> DATA EXCERPT:
*** Begin section ***

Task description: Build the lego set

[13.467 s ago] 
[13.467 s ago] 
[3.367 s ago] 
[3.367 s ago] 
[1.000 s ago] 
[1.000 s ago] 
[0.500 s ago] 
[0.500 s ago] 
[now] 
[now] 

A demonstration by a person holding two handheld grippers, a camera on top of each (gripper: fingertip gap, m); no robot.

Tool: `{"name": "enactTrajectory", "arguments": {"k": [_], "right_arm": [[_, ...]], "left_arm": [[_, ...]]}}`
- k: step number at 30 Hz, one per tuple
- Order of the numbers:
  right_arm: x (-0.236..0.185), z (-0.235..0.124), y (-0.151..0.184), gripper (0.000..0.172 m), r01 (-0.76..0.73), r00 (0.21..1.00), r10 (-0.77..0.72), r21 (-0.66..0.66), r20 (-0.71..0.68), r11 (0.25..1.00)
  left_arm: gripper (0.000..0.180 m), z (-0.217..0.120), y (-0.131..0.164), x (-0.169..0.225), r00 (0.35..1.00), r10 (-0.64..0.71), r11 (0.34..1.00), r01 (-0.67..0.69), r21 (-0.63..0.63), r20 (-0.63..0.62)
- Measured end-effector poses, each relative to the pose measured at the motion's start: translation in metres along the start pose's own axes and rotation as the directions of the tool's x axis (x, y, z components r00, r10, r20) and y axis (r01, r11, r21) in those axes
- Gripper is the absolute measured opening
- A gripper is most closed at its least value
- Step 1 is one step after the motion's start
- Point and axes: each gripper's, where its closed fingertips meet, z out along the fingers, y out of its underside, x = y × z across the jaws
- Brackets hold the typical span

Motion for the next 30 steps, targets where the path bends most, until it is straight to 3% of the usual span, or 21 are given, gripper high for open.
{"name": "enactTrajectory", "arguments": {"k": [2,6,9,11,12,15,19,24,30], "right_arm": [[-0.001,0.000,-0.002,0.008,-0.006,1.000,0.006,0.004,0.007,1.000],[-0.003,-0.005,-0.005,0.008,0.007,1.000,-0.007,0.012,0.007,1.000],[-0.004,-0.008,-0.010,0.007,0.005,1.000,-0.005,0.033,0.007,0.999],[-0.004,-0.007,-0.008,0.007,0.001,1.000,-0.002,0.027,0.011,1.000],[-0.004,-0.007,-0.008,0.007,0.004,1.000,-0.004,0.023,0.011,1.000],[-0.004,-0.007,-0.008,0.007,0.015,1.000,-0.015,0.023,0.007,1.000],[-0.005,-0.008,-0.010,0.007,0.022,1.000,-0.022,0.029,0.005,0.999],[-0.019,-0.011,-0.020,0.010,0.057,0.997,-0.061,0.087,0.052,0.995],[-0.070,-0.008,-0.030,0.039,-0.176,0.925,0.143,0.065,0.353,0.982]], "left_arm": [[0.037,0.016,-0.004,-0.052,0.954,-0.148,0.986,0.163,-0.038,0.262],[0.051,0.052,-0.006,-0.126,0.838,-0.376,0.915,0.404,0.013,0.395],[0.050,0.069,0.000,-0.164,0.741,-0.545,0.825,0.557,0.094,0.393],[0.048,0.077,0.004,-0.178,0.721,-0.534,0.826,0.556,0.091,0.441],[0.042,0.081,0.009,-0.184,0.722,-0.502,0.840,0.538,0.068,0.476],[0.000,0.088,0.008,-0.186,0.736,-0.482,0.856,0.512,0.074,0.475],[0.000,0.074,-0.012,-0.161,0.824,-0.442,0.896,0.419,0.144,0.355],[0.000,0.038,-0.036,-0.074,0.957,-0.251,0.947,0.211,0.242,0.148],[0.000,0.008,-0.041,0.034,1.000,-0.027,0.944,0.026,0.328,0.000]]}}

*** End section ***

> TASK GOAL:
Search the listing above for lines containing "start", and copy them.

> WORKED SOLUTION:
- Measured end-effector poses, each relative to the pose measured at the motion's start: translation in metres along the start pose's own axes and rotation as the directions of the tool's x axis (x, y, z components r00, r10, r20) and y axis (r01, r11, r21) in those axes
- Step 1 is one step after the motion's start

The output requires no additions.